1902 novel by Edward Harold Begbie

Clara in Blunderland is a novel by Caroline Lewis (a pseudonym for Edward Harold Begbie, J. Stafford Ransome, and Michael Henry Temple), written in 1902 and published by William Heinemann of London. It is a political parody of Lewis Carroll's two books, Alice's Adventures in Wonderland (1865) and Through the Looking-Glass (1871). The book was followed a year later by a sequel, Lost in Blunderland.

The book is critical of the British Government's engagement in the Second Boer War and its subsequent domestic and foreign policy choices. Prime Minister Arthur Balfour is represented by Clara, the equivalent of Alice, who "can get in a hole when no one else would have found it possible." A number of other prominent politicians are represented by other characters from the "Alice" books: the Red Queen is Joseph Chamberlain, the Duchess is Lord Salisbury, Crumpty-Bumpty is Henry Campbell-Bannerman, the Walrus is William Vernon Harcourt, the Dalmeny Cat is Lord Rosebery, and the Caterpillar is Winston Churchill.

The book features 40 drawings by journalist J. Stafford Ransome (credited as "S.R.") after the originals by John Tenniel.

Clara in Blunderland ran to ten editions.
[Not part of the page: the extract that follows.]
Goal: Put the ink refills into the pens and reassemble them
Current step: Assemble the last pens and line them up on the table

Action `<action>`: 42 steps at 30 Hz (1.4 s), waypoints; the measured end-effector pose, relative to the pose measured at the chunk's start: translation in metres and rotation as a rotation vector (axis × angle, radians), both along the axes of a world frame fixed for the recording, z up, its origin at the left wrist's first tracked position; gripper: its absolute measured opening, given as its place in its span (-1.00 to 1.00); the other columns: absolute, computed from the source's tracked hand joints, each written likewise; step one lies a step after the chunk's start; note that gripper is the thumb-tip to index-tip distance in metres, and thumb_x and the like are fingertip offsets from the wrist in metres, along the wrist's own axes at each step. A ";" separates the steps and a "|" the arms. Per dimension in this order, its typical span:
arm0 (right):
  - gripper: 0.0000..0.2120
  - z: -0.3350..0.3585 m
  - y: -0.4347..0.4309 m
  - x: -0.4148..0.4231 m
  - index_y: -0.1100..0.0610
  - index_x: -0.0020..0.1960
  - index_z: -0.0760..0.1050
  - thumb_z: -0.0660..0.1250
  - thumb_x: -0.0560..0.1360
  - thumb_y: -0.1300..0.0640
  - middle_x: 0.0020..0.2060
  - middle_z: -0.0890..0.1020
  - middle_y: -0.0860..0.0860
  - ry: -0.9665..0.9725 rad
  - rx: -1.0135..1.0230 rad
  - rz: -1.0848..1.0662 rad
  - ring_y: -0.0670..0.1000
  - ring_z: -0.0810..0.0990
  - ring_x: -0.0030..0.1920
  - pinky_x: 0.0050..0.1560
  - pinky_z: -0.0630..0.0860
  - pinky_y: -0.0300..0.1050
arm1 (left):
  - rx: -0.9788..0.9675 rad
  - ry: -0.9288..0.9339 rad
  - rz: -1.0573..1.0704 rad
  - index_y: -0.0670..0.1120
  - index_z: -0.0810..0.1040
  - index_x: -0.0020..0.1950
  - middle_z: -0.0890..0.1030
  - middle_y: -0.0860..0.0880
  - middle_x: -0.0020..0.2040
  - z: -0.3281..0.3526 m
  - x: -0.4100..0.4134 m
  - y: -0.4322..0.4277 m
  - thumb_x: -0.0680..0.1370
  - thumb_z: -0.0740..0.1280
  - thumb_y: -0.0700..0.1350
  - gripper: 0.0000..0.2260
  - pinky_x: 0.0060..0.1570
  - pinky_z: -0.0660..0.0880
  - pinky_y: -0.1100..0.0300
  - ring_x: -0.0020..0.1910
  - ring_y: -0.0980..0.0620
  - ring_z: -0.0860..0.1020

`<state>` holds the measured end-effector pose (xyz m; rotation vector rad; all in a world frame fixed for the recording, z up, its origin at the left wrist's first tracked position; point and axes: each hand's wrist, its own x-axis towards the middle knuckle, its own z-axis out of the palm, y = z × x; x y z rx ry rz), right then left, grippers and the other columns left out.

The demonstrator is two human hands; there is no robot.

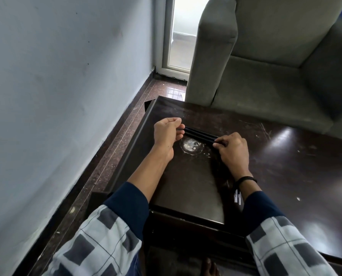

It and its sequel were among a number of satirical works drawing on Alice's Adventures in Wonderland published around the turn of the century; others included Saki's The Westminster Alice (1902) and Charles Geake and Francis Carruthers Gould's John Bull's Adventures in the Fiscal Wonderland (1904), which also featured representations of Balfour and Chamberlain.